Tally the lines below that contain the word "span", then give the tally and nothing more.
──────────────────────────────
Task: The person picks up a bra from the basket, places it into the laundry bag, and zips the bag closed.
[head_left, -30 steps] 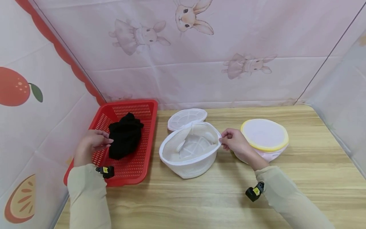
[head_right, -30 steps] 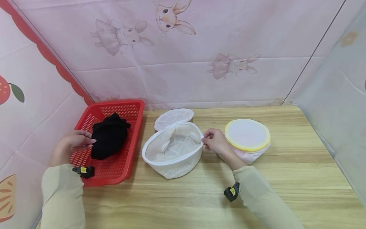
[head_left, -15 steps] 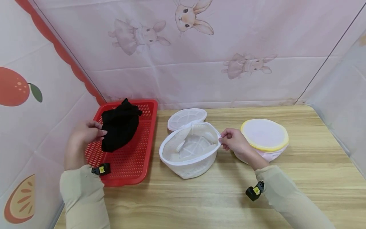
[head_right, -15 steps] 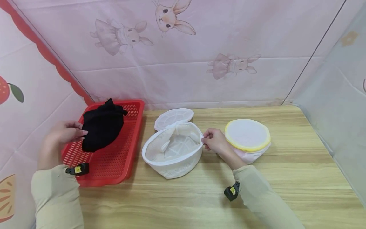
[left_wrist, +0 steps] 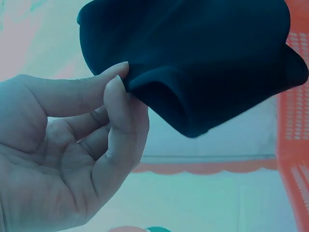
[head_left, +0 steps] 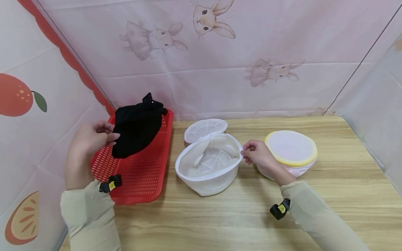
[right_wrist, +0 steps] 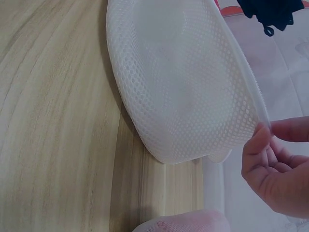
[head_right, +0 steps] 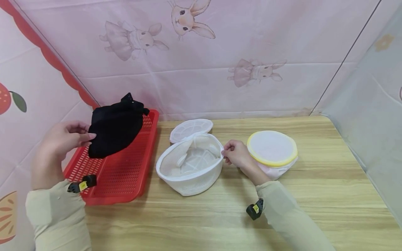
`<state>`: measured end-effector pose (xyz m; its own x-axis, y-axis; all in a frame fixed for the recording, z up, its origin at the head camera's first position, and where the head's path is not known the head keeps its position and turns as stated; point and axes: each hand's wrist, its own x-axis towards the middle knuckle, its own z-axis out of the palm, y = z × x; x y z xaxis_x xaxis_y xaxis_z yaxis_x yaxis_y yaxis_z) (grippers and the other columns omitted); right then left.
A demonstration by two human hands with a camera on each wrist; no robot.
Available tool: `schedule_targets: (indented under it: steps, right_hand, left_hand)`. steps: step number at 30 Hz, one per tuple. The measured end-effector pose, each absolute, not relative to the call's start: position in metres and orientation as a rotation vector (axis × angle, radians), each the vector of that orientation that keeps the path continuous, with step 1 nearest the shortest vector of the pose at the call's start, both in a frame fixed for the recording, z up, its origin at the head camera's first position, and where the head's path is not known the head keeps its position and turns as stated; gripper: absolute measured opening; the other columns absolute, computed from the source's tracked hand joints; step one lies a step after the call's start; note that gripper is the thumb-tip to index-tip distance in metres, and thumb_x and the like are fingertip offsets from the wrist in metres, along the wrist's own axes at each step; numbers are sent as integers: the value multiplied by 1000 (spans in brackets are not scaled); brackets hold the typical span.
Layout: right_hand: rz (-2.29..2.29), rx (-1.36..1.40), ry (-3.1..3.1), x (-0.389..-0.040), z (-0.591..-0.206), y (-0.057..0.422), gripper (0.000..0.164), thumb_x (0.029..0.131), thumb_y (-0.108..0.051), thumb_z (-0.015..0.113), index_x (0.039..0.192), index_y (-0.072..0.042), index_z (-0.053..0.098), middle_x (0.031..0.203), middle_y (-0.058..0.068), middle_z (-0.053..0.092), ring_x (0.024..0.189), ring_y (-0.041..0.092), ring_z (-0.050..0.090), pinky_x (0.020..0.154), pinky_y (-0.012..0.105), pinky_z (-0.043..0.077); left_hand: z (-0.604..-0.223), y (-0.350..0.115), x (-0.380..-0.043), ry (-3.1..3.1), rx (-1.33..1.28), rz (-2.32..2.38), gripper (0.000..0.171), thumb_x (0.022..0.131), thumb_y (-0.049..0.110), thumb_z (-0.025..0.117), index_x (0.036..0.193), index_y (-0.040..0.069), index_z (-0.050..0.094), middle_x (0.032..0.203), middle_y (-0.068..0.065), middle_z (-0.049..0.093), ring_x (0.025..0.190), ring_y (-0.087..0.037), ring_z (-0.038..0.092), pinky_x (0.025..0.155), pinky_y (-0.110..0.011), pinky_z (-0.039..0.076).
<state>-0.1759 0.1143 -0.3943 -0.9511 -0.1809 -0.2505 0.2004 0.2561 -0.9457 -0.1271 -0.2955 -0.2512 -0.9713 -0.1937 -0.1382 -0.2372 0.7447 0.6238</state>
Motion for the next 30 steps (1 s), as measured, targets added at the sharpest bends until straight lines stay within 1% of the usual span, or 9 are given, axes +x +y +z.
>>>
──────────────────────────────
(Reply to the task) 2